By Sam Coxhead of www.directfx.co.nz
The Australian Economy:
Without a doubt the focus for the week so far has been the inflation numbers released yesterday. It is widely know that the Reserve Bank of Australia (RBA) watch the inflation number termed the “trimmed mean”, as opposed to the headline number. The trimmed mean was +.3% vs an expected +.7%. As a result the interest rate markets have now fully priced in a cut to the cash rate for the meeting next week, even though the RBA have been maintaining their line of “wait and see”. Next week sees the monetary policy announcement on Tuesday, building approvals numbers Wednesday, retail sales figures Thursday and finally the RBA’s quarterly Monetary Policy Statement on Friday.
The New Zealand Economy:
In New Zealand it has been a relatively busy week for major economic announcements so far.
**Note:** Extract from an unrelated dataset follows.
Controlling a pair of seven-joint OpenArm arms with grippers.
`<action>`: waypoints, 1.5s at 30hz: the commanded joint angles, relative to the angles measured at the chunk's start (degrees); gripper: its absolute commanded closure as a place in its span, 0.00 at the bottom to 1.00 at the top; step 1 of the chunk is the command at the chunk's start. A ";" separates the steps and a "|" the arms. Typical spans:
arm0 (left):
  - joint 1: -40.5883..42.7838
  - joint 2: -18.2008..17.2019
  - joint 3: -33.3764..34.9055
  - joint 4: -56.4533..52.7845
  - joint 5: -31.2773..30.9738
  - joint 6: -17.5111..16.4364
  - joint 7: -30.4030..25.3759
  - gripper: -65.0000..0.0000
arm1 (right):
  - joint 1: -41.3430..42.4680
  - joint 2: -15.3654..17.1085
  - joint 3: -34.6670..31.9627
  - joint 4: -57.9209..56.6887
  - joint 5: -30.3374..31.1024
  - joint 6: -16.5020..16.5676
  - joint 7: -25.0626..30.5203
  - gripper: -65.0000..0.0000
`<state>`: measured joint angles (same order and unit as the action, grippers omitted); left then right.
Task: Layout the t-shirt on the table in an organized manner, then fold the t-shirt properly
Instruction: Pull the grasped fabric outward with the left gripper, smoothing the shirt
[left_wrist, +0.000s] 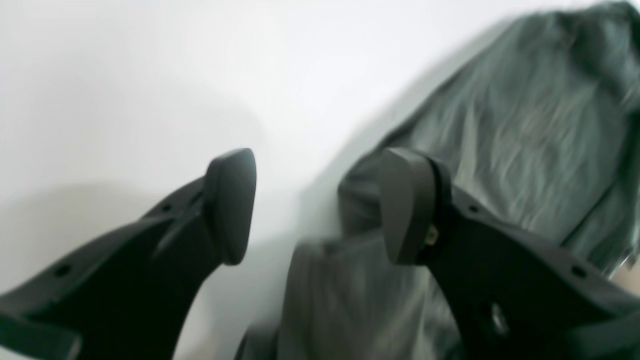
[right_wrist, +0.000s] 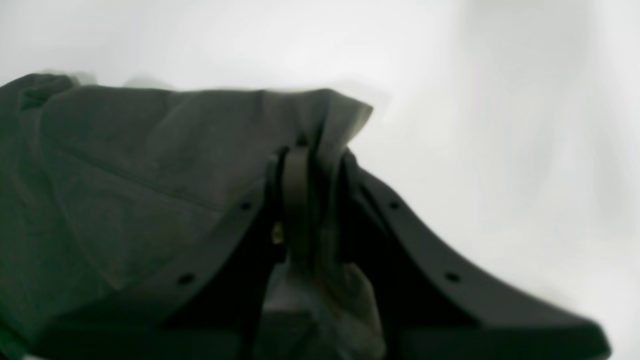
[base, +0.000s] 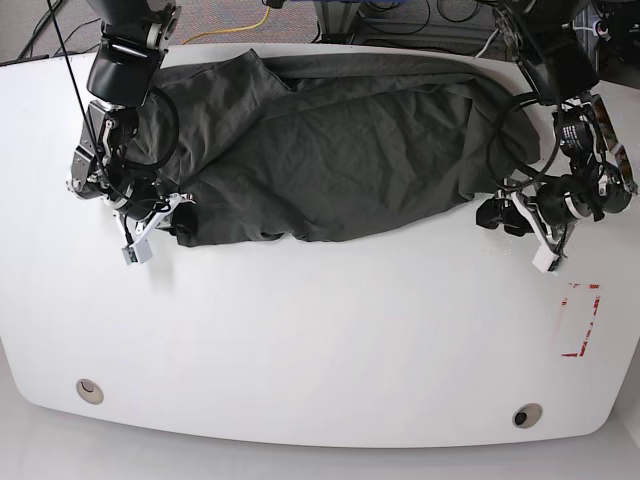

Tuesday’s much lower than expected inflation numbers pointed towards the Reserve Bank of NZ (RBNZ) maintaining their wait and see approach to cash rate hikes. A touch surprising was their assessment that they would be hiking rates if the NZ economy was only mildly effected by events offshore. The market reaction has been somewhat mixed and whilst the NZD is higher across the board, the interest rate market is just marginally higher in yield. Next week sees building numbers Monday, the quarterly labour cost index Tuesday and the all important employment numbers on Thursday.
The US Economy:
In the US economy there have been mixed message so far this week. As it struggles to produce sustainable economic growth, this is to be expected. The economic data of late has seen a pickup from the lower levels seen in the past month or so. This week durable goods (bigger ticket items) numbers and new homes sales numbers have both been better than expected. Dragging on sentiment however have been worse than expect corporate earnings results, from the like of Amazon and Netflix. With so much focus currently on Europe, movements in the US are having a slightly less dominant effect on the wider market. Last night the advanced GDP numbers were released and these were healthy and matched the expectations of a 2.5% rise in the 3rd quarter.
The European Economy:
This week’s much heralded EU summit started to fall over in terms of definitive results, before it even began. The first sign was when the preceding EU finance ministers meeting was cancelled. It quickly became clear that there remain sticking points in the plan to save Europe from its debt implosion. But since expectations have been lowered, some good ground was actually made up. Its appears there have been agreements on the levels on European bank capitalization, at around 9%. And the size of the fire power of the European Financial Stability Fund (EFSF), of around a trillion EURO. The final hurdle at this stage was an agreement of the size of the percentage of Greek debts to be written off by private institutions, finally confirmation came that a deal was done that outlined a 50% write down of Greek debt on a voluntary basis . At any rate, it is unlikely that workable programs will be in place anytime soon. The EURO area economic data continues to be down beat and international pressure in mounting on the ECB to move towards some kind of quantitative easing if its own. The current uncertainty is likely to remain for some time yet, as will the associated high level of market volatility. On a positive note, there seems to be some kind of efforts emerging from the Chinese, to officially come in with some IMF external support for European debt markets, albeit just talks between Sarkozy and Hu-Jintao, at this stage.
The UK Economy:
The UK economy has been light on top tier economic data so far this week. By far the most closely watched UK event was the speech by Bank of England (BOE) head Mervyn King. King pointed out the BOE had very few tools to encourage lending to small business and this would be the work of the Govt. He touched on the latest quantitative easing (QE) program and its impact on inflationary pressure. He stated that QE would add little pressure to inflation that was expected to fall sharply in 2012 and the UK was currently going through a very hard period economically, but the UK had a very credible medium term fiscal plan. Last night BOE member Fisher came out with further negative comments, stating there was a distinct chance of a return to recession for the UK. Next week sees a return to the usual flora of economic data. Tuesday sees the release of housing, manufacturing and preliminary GDP data, ahead of building data Wednesday, and services data and the BOE inflationary report hearing on Thursday.
The Japanese Economy:
In Japan almost the entire economic focus has been on the continued strength on the YEN. With the YEN setting new records levels against the USD, speculation remains rife that the Japanese authorities will be stepping in again to intervene, at some point. At this stage they are concentrating their efforts on the program of funding foreign asset purchases, but this is a medium term initiative. The domestic economy continues to struggle with the level of the YEN , however it seems unlikely that anything will come to fruition ahead of the Euro zone sorting out there problems.
The Canadian Economy:
First up this week saw the release of retail sales, out at .4% as expected. The Bank of Canada (BOC) has dominated the rest of the week, leaving the cash rate unchanged at 1.0% as expected, but surprising the market with downward revision of its growth forecasts, with 2011 now estimated at 2.2% down from 2.9%, and 2012 now 2.1% down from 2.8%. They also removed any reference to higher cash rate policy, which is in line with their lowering of domestic economic forecasts.